MessaggioInviato: 03 Giu 2026 12:15    Oggetto: Rispondi

Ora, però, la mia perplessità sale.

Non nascondo di essere un boomer, adolescente in un periodo in cui nessuno pensava manco alle calcolatrici elettroniche, figurarsi i PC, le reti e Internet: in quei giorni, noi ragazzini avevamo tranquillamente accesso, per fare l'esempio di ciò che misteriosamente inquieta di più gente come i membri del MOIGE, a riviste porno prima (le trovavamo ovunque: dal barbiere, nei cassetti dei comodini degli alberghi, nei dintorni di zone frequentate da passeggiatrici, rubacchiate dalle edicole, o addirittura acquistate da cugini consenzienti se non direttamente, se si era dotati di un fisico che dimostrava un'età superiore a quella anagrafica) e filmetti porno poi (un po' più difficile, i Super8 erano noiosi da visualizzare, ma con le VHS era tutta un'altra storia, e si potevano ordinare via posta dagli annunci sulle riviste, senza problemi).

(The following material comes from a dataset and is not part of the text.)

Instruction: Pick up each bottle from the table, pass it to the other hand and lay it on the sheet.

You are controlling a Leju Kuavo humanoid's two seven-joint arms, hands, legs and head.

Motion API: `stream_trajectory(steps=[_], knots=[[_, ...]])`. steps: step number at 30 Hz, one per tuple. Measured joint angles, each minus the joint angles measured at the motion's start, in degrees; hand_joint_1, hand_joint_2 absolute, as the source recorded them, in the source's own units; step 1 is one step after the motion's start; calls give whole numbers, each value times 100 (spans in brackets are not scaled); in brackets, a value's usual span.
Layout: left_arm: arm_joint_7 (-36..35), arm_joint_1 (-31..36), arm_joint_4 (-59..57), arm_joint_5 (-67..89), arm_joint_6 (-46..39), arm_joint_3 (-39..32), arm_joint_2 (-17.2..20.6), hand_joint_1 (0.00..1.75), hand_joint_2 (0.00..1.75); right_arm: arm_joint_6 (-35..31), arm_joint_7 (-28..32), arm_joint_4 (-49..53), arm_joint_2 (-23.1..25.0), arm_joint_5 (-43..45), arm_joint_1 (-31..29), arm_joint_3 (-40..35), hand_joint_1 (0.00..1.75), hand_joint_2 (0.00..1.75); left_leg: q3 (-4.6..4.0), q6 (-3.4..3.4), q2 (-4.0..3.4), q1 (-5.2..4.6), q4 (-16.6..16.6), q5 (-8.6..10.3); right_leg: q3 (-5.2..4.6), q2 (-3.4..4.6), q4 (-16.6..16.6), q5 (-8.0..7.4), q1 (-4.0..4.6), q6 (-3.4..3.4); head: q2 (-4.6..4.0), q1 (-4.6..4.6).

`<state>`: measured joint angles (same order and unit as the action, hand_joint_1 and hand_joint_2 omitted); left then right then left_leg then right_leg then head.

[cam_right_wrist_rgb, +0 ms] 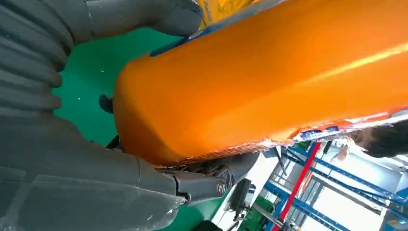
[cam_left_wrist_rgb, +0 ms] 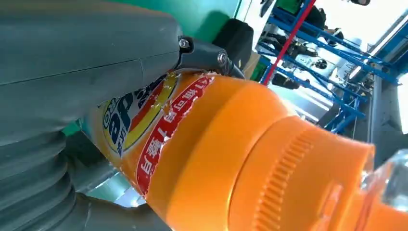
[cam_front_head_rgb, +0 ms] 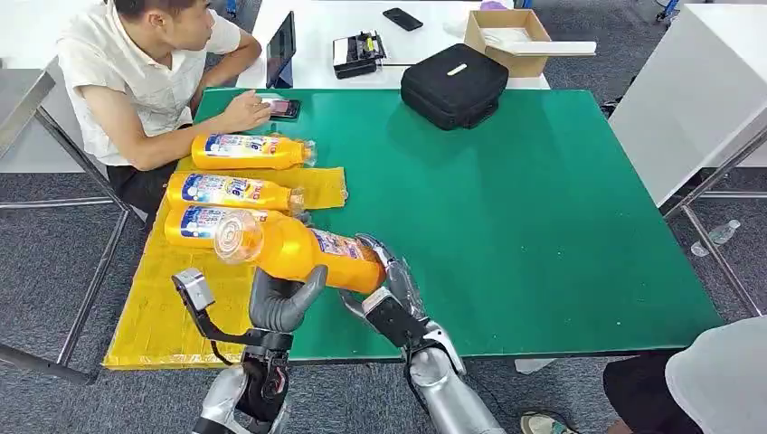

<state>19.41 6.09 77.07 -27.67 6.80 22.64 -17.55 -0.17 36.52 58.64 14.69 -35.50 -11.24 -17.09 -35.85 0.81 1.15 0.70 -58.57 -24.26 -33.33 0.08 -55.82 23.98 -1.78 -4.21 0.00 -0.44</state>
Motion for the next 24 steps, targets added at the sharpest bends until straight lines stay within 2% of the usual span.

Siamo sopravvissuti a tutto questo, e - demenza senile a parte - mi guardo intorno e rilevo che siamo tutt'ora assai più sani delle generazioni che ci hanno seguito Very Happy

Detto questo, che gli adolescenti fruissero di materiale porno non è certo una novità di oggi, e solo chi è pesantemente in malafede può gridare allo scandalo facendo finta di aver dimenticato ciò che lui stesso faceva da giovane.

Il punto in questione è un altro: se cominciano a pretende che siti e risorse Internet diventino accessibili solo previa verifica dell'età, come pensano di realizzarla per gli utenti di sistemi operativi OS, qualora venissero esentati dall'obbligo di predisporre un meccanismo di verifica integrato alla gestione delle utenze?

Mi verrebbe da pensare che inizialmente questo potrebbe causare un aumento improvviso - peraltro benedetto - delle migrazioni a Linux, ma poi? Come farebbero, questi nuovi utenti, ad accedere alle risorse di loro interesse?

Trovo la questione mal posta. La responsabilità del comportamento dei minori è e resta comunque in capo ai genitori o facenti funzione fino ai 18 (o 21) anni, praticamente ovunque.

Mia madre un paio di volte trovò materiale nascosto, e mi pestò di santa ragione (non apro il filone delle punizioni corporali e del loro indiscusso valore deterrente).

Se i genitori scelgono di non voler esercitare questa responsabilità, e i minori passano le giornate sui siti porno, o a scaricare il manuale del terrorista, sono e resteranno sempre loro i colpevoli.

Non sta ai singoli siti sindacare su chi usa cosa, e lo Stato ha già in mano fin troppi strumenti per monitorare l'uso delle risorse su Internet da parte dei suoi cittadini - e ben venga che non ci riesca così bene come vorrebbe. Very Happy

Forse farebbe meglio, lo Stato, ad intervenire a monte sulle condizioni che spingono gli adolescenti a sfogarsi su certe risorse, che è il tipo di considerazioni fatte dal Portogallo per la liberalizzazione delle "droghe leggere": risparmiamo sulla guerra persa agli stupefacenti, ed usiamo i fondi per intervenire sui soggetti a rischio - pare con ottimi risultati, visto che il consumo è diminuito.